You are viewing a plain text version of this content. The canonical link for it is here.
Posted to dev@lucenenet.apache.org by "Sérgio Araújo (JIRA)" <ji...@apache.org> on 2009/10/12 18:51:31 UTC

[jira] Created: (LUCENENET-195) IndexWriter.Optimize(); return an exception

IndexWriter.Optimize(); return an exception
-------------------------------------------

                 Key: LUCENENET-195
                 URL: https://issues.apache.org/jira/browse/LUCENENET-195
             Project: Lucene.Net
          Issue Type: Bug
         Environment: Framework 1.1 .NET
            Reporter: Sérgio Araújo


We are using the Lucene search engine a couple of months, on the first approach seems a very good and high-performance engine.

We are using the your "Lucene.net.dll"API version 2.0.0.4. 

We have an index with 20GB approximately, all hours are added news docs to index and a time per day the optimization is done at 9 pm.

During a couple of days everything ran fine even a day that optimization process "writer.Optimize();" return the following exception:

"Source array was not long enough. Check srcIndex and length, and the array´s lower bounds."

Here you can find some parts of my code:

Document doc; doc = null;
IndexWriter writer; writer = null;
writer = new IndexWriter(strArticleIndexFolder, new StandardAnalyzer(), isNew);

writer.SetMergeFactor(1000);
writer.SetMaxMergeDocs(10000);

foreach (ArticleIndexFull objArticleIndex in lstArticleIndexFull)
{
doc = new Document();
doc.Add(newField(O4kFreeSearchTag.ArticleLuceneId,objArticleIndex.ArticleIndexFullId.ToString(), Field.Store.YES, Field.Index.TOKENIZED, Field.TermVector.YES));
doc.Add(newField(O4kFreeSearchTag.ArticleId,objArticleIndex.ArticleId.ToString(),Field.Store.YES, Field.Index.TOKENIZED, Field.TermVector.YES));
doc.Add(newField(O4kFreeSearchTag.ProductionDate,FactoryBLL.ArticleIndex.ClearCharStream(AlphaNumeric.ConvertToString(objArticleIndex.ProductionDate.ToString("yyyyMMdd",System.Globalization.CultureInfo.GetCultureInfo("en-US")),String.Empty)),Field.Store.NO, Field.Index.TOKENIZED, Field.TermVector.YES));
....

writer.AddDocument(doc);
}

if (System.DateTime.Now.Hour == 21)
{
writer.Optimize();
}
writer.Close();


If we migrate to last version available in this case the 2.4.3 my problem will be fixed?
Has my code any kind of problem?

We will appreciate your help.


-- 
This message is automatically generated by JIRA.
-
You can reply to this email to add a comment to the issue online.

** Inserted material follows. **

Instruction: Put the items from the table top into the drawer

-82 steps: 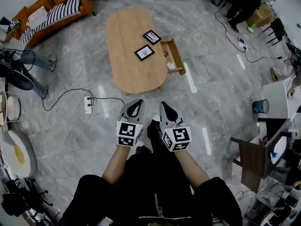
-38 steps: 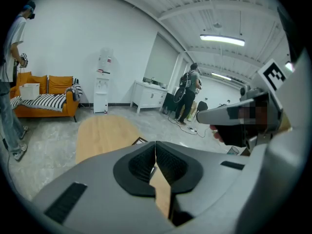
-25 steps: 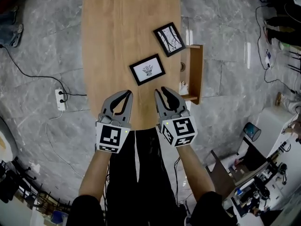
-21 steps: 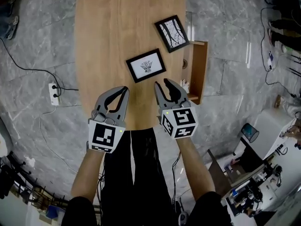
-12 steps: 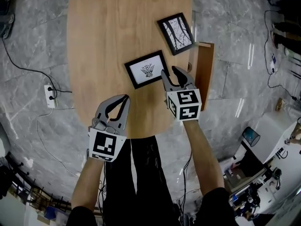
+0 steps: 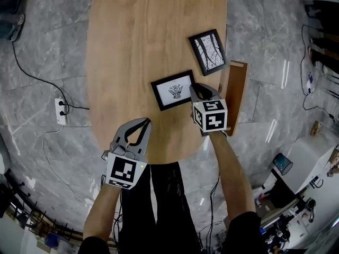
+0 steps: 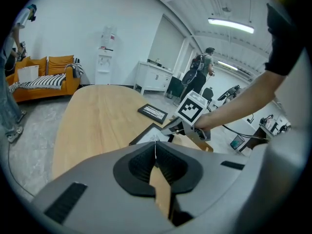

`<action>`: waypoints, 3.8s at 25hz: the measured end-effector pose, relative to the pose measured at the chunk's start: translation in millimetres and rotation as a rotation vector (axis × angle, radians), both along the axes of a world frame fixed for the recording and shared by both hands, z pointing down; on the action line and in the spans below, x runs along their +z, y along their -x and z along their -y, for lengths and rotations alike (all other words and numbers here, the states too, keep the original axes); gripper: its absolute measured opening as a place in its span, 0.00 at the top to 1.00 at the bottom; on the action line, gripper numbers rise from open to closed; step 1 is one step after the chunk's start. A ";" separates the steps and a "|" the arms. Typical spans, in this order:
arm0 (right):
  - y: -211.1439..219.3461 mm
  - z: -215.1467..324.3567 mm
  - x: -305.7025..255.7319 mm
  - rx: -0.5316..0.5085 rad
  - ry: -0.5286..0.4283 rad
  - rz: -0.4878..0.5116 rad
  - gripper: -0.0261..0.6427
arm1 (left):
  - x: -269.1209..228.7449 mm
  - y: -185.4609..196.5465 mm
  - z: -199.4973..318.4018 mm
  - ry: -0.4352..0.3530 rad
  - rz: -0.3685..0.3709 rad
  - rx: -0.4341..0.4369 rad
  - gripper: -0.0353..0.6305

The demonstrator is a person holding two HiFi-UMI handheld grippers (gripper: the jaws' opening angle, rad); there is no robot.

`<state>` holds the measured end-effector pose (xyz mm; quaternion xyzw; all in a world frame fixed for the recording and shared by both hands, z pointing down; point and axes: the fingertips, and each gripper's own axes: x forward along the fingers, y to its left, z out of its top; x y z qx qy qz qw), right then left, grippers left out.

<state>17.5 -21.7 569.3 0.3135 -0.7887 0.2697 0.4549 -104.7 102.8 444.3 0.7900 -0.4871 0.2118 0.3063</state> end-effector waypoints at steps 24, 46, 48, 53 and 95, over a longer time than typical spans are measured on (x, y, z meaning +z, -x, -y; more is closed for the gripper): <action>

RE: [jira] Created: (LUCENENET-195) IndexWriter.Optimize(); return an exception

Posted by Michael Garski <mg...@myspace-inc.com>.
Sérgio,

What is the stack trace on that exception?  That will help point to where in the optimize process the issue is occurring.

I noticed similar behavior during an optimization on a large index on 1.9 & 2.0 only when term vectors were enabled.  As I didn't really need term vectors I disabled them and then everything was fine.  With version 2.3 and beyond I have not encountered any issues during an optimize when term vectors were enabled (we use them for faceting and a few other things).  I'd suggest going with a newer version of Lucene.Net in a test environment to see if it is reproducible there.

Michael

-----Original Message-----
From: Sérgio Araújo (JIRA) [mailto:jira@apache.org] 
Sent: Monday, October 12, 2009 9:52 AM
To: lucene-net-dev@incubator.apache.org
Subject: [jira] Created: (LUCENENET-195) IndexWriter.Optimize(); return an exception

IndexWriter.Optimize(); return an exception
-------------------------------------------

                 Key: LUCENENET-195
                 URL: https://issues.apache.org/jira/browse/LUCENENET-195
             Project: Lucene.Net
          Issue Type: Bug
         Environment: Framework 1.1 .NET
            Reporter: Sérgio Araújo


We are using the Lucene search engine a couple of months, on the first approach seems a very good and high-performance engine.

We are using the your "Lucene.net.dll"API version 2.0.0.4. 

We have an index with 20GB approximately, all hours are added news docs to index and a time per day the optimization is done at 9 pm.

During a couple of days everything ran fine even a day that optimization process "writer.Optimize();" return the following exception:

"Source array was not long enough. Check srcIndex and length, and the array´s lower bounds."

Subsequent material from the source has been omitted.